The days of FM radio are numbered, at least in Norway. Beginning later this week, Norway will begin switching off its FM radio network as it transitions to Digital Audio Broadcasting (DAB). It’s the first country to commit to such a change, though depending on how it goes, other countries may soon follow suit.

Though Norway is moving full steam ahead with its plan to make FM radio a thing of the past, the move has been met with some controversy. According to Reuters, a whopping 66% of Norwegian citizens oppose the switch, with only 17% saying they’re in favor of it. A major concern, according to that report, are the two million cars that aren’t equipped for the changeover.

Ole Joergen Torvmark, head of Digital Radio Norway, says that a good DAB converter for cars can cost around 1,500 Norwegian Crowns, which is around $175, so the changeover could be somewhat costly for a lot of Norwegians. When you combine that with the number of FM radios that will no longer work once the transition is complete, it’s no wonder that nearly 70% of respondents view the switch unfavorably.

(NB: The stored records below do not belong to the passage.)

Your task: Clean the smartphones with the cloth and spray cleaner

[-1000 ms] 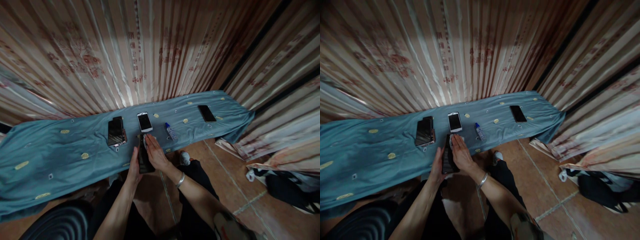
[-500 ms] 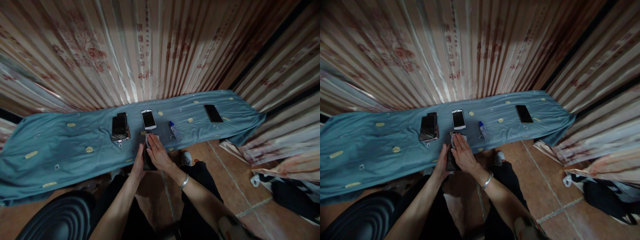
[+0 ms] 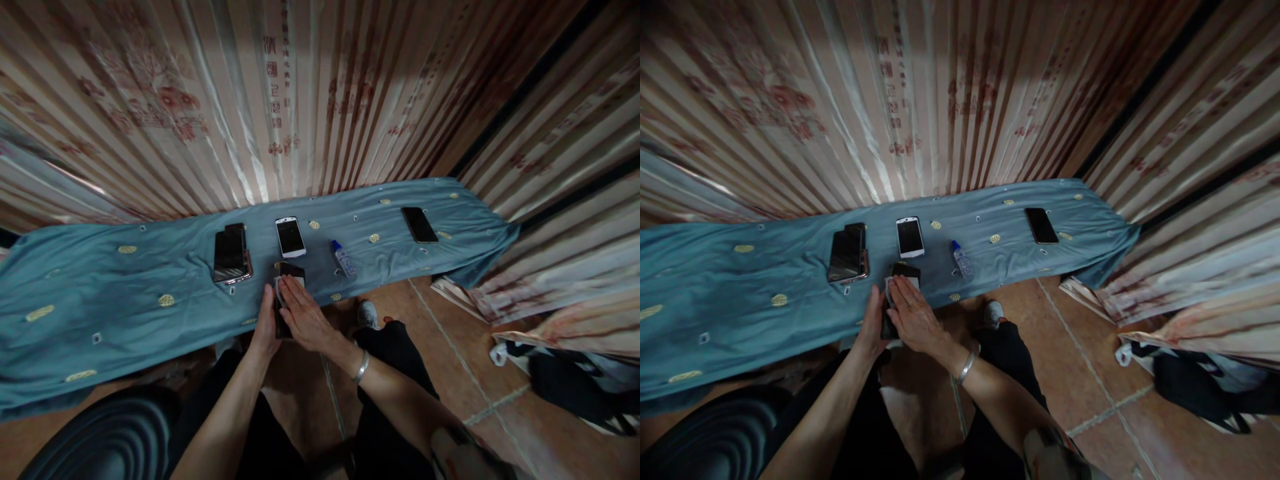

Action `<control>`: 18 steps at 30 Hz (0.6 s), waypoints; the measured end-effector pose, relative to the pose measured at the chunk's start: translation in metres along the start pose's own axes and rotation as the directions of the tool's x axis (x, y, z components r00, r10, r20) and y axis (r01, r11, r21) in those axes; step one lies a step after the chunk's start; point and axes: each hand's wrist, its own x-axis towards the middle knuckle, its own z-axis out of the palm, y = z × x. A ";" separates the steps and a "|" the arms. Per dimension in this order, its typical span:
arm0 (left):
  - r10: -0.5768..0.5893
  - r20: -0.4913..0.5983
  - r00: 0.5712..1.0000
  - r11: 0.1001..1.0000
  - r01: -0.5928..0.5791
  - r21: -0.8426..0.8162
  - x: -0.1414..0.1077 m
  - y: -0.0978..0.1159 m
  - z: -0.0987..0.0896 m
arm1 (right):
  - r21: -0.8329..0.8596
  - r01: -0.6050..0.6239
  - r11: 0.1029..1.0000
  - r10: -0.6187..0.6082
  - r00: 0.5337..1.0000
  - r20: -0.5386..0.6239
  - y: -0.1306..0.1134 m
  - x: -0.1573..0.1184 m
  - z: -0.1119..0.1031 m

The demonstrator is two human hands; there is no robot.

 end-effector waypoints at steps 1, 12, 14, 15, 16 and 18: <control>-0.001 -0.016 1.000 1.000 0.001 0.001 0.001 0.001 -0.002 | 0.002 0.010 1.000 -0.010 1.000 0.011 -0.002 -0.001 0.000; 0.003 0.056 0.998 1.000 -0.004 0.015 0.000 -0.006 0.002 | 0.000 -0.020 1.000 0.020 0.999 -0.040 0.007 0.000 -0.003; -0.024 0.104 0.994 1.000 0.023 0.012 -0.003 -0.008 0.006 | -0.001 -0.044 0.999 0.044 0.997 -0.067 0.013 0.004 -0.004; -0.033 0.126 0.991 0.999 0.033 0.005 -0.005 -0.010 0.008 | 0.000 -0.058 0.998 0.058 0.995 -0.079 0.017 0.005 -0.005; -0.039 0.145 0.989 0.999 0.039 -0.003 -0.006 -0.011 0.009 | 0.002 -0.073 0.997 0.073 0.993 -0.088 0.019 0.006 -0.006; -0.039 0.170 0.985 0.999 0.042 -0.011 -0.007 -0.013 0.011 | 0.007 -0.096 0.995 0.096 0.990 -0.104 0.023 0.008 -0.006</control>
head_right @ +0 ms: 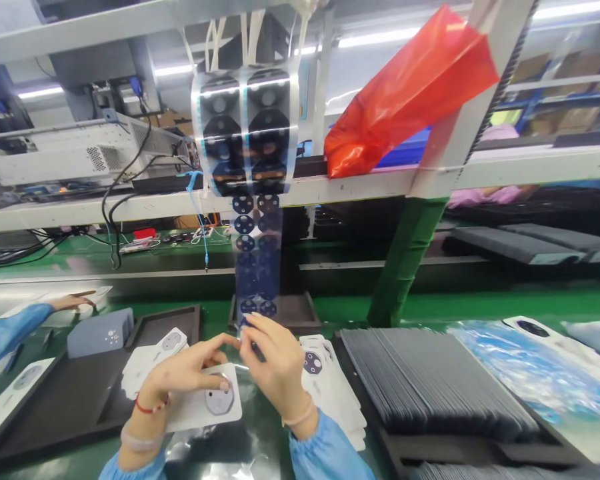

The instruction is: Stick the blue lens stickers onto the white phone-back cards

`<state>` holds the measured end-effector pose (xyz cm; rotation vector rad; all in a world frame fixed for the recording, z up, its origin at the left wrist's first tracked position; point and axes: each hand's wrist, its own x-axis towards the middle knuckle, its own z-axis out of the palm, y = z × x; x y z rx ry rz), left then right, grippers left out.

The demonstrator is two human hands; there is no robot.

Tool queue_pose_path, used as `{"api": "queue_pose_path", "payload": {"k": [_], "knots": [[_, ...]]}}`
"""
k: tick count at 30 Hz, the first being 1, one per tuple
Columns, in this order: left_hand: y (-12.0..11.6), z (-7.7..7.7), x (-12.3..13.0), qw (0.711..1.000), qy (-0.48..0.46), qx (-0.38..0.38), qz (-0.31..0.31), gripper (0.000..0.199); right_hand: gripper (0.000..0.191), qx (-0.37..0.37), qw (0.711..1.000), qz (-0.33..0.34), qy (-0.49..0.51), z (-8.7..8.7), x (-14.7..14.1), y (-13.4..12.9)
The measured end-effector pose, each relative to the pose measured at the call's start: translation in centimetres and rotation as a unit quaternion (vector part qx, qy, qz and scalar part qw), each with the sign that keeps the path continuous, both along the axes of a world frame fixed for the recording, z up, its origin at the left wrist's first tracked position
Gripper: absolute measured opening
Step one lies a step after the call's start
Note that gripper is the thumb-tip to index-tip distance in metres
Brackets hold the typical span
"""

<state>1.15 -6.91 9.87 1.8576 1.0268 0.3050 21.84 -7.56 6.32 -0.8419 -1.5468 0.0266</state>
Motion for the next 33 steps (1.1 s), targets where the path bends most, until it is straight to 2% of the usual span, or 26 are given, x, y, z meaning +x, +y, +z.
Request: {"api": "queue_pose_path", "payload": {"k": [2,5,8,11,13,14,15,16,18,20,22,24,27,29,33], "knots": [[-1.2,0.5,0.1,0.999,-0.003,0.041,0.023,0.052,0.019,0.069,0.992,0.012,-0.107,1.7,-0.6,-1.7],[-1.9,0.6,0.0,0.997,-0.012,0.069,0.028,0.046,0.017,0.020,0.979,0.059,-0.192,3.5,-0.5,-3.5],[-1.9,0.7,-0.1,0.997,0.005,0.076,0.023,0.049,0.025,-0.057,0.982,0.089,-0.156,4.2,0.5,-3.9],[-2.0,1.1,0.3,0.997,0.035,0.069,0.009,0.037,0.041,-0.104,0.983,0.095,-0.116,4.1,1.3,-3.1],[-1.9,1.3,0.6,0.996,0.056,0.074,-0.001,0.031,0.025,-0.108,0.980,0.115,-0.124,4.0,1.4,-2.4],[-1.8,1.3,0.7,0.996,0.058,0.075,-0.002,0.033,0.010,-0.106,0.978,0.129,-0.125,4.1,1.4,-2.2],[-1.5,1.2,0.8,0.996,0.051,0.067,0.004,0.037,0.005,-0.105,0.978,0.139,-0.115,4.2,1.5,-2.2],[-1.2,1.1,0.8,0.998,0.038,0.055,0.018,0.044,0.013,-0.105,0.980,0.144,-0.091,4.3,1.5,-2.3],[-0.3,0.8,0.6,0.996,-0.001,0.037,0.083,0.053,0.015,-0.115,0.984,0.137,-0.014,4.8,1.9,-2.7],[0.6,0.3,0.6,0.983,-0.065,0.043,0.167,0.048,0.013,-0.133,0.982,0.113,0.078,5.3,2.4,-3.0],[1.1,-0.1,1.0,0.965,-0.131,0.063,0.218,0.043,0.016,-0.162,0.967,0.115,0.158,5.6,2.7,-3.0],[1.1,-0.1,1.9,0.947,-0.210,0.061,0.235,0.046,0.021,-0.228,0.938,0.158,0.206,5.5,2.6,-2.5],[0.2,0.2,3.7,0.910,-0.329,0.020,0.251,0.049,0.024,-0.337,0.890,0.217,0.216,5.1,1.7,-1.5],[-0.6,0.6,4.6,0.895,-0.370,-0.013,0.250,0.048,0.023,-0.358,0.882,0.219,0.217,4.8,1.2,-1.1],[-1.7,1.1,5.4,0.883,-0.401,-0.033,0.244,0.046,0.023,-0.357,0.889,0.173,0.227,4.4,0.6,-1.0]]}}
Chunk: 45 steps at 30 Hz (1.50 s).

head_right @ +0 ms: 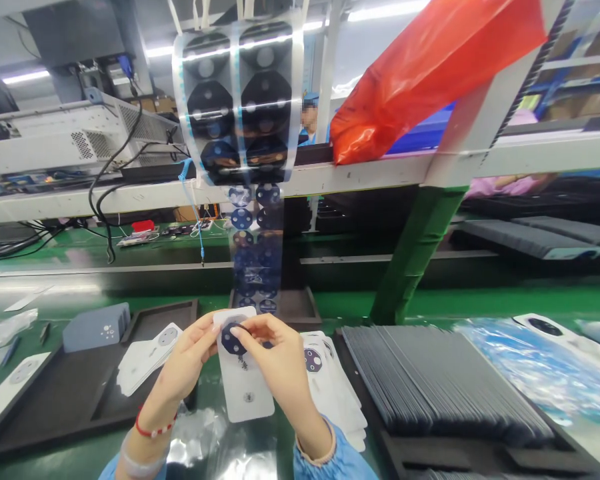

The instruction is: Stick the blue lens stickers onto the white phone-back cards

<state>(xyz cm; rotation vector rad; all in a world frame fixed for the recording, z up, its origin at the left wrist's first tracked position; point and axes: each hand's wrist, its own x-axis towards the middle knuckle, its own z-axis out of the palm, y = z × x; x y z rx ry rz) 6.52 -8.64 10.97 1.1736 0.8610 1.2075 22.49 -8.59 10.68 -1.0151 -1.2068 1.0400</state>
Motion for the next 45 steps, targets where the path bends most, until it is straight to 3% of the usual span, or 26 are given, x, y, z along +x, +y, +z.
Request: {"api": "queue_pose_path", "payload": {"k": [3,23,45], "knots": [[-0.4,-0.1,0.1,1.000,-0.011,-0.002,0.008,0.047,0.025,-0.002,1.000,-0.029,-0.006,-0.1,0.1,-0.1],[-1.2,0.7,-0.2,0.996,0.088,0.012,-0.020,0.046,0.019,0.019,0.998,-0.014,-0.052,0.9,0.5,-0.7],[-1.6,1.2,-0.3,0.996,0.089,0.022,-0.015,0.043,0.019,0.043,0.996,-0.037,-0.067,0.7,0.2,-0.9]]}}
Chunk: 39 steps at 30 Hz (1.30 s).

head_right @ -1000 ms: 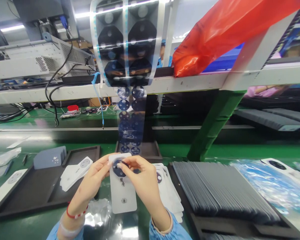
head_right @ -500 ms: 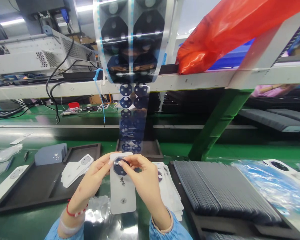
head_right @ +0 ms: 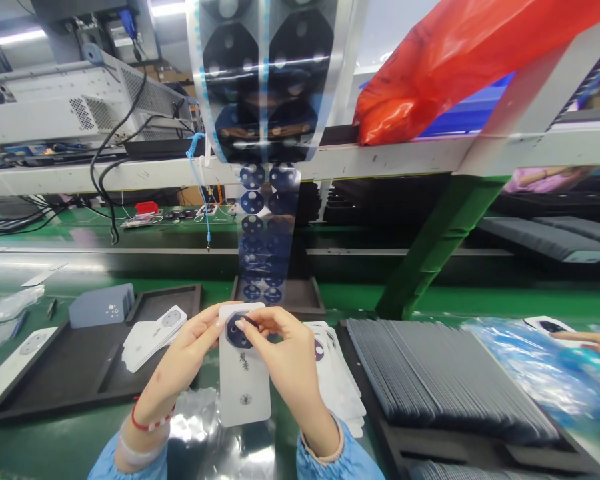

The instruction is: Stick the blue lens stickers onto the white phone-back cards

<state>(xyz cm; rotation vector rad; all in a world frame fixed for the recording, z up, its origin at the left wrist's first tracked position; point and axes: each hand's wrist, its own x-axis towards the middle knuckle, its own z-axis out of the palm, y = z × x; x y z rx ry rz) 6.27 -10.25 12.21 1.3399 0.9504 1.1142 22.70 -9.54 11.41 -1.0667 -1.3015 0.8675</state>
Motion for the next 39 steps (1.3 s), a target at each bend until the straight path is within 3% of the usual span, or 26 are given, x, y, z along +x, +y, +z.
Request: {"api": "queue_pose_path", "payload": {"k": [15,22,29,32,34,36,38,39], "knots": [[-0.1,0.0,-0.1,0.999,0.027,-0.001,0.016,0.050,0.014,0.032,0.999,-0.017,-0.012,-0.5,-0.4,-0.2],[-0.2,-0.1,0.2,0.999,0.025,0.011,0.022,0.043,0.019,0.006,1.000,-0.014,-0.013,-0.6,-0.1,0.1],[-0.3,-0.6,1.4,0.999,-0.035,0.013,0.022,0.040,0.012,0.064,0.993,-0.064,-0.073,-1.3,-0.7,-0.1],[-0.1,-0.9,1.8,0.997,-0.032,0.017,0.069,0.037,0.010,0.109,0.981,-0.115,-0.109,-1.8,-1.2,-0.2],[0.1,-1.0,1.9,0.995,-0.027,0.013,0.096,0.036,0.024,0.138,0.971,-0.150,-0.122,-2.1,-1.4,-0.1],[0.1,-1.0,1.9,0.994,-0.028,0.005,0.107,0.038,0.062,0.148,0.968,-0.172,-0.110,-2.1,-1.3,0.1],[0.1,-0.9,2.0,0.994,-0.032,-0.003,0.103,0.039,0.085,0.117,0.983,-0.122,-0.069,-1.9,-1.1,0.4],[0.0,-0.9,2.1,0.995,-0.032,-0.008,0.098,0.040,0.079,0.086,0.993,-0.072,-0.040,-1.7,-0.9,0.5]]}}
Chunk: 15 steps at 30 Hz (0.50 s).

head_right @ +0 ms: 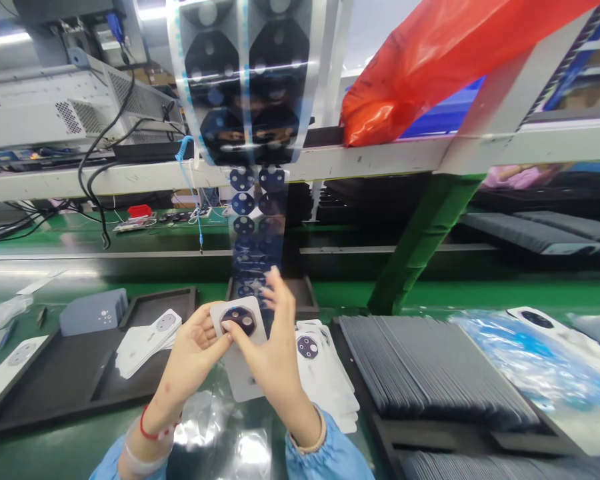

Still, the switch isn’t without its benefits. Digital broadcasting offers better sound than FM radio, and in a country like Norway where there are a lot of mountains and fjords, the increased strength of digital signals will be a big help. Digital Audio Broadcasting can support many more radio stations than FM can, which is another potential plus of the changeover.

So, all other things being equal, DAB is the better choice, but it means some short term pain for people who need to switch over their radios. Presumably, countries could also keep their FM networks running as more people complete the transition to DAB, but in Norway’s case, it sounds like keeping both active would be too costly.

Norway expects the transition to be complete before the end of the year, so we’ll have a better handle on the problems this changeover causes then. Just as well, with other countries watching it may not be long before we hear of more nationwide changeovers once Norway’s is in the books.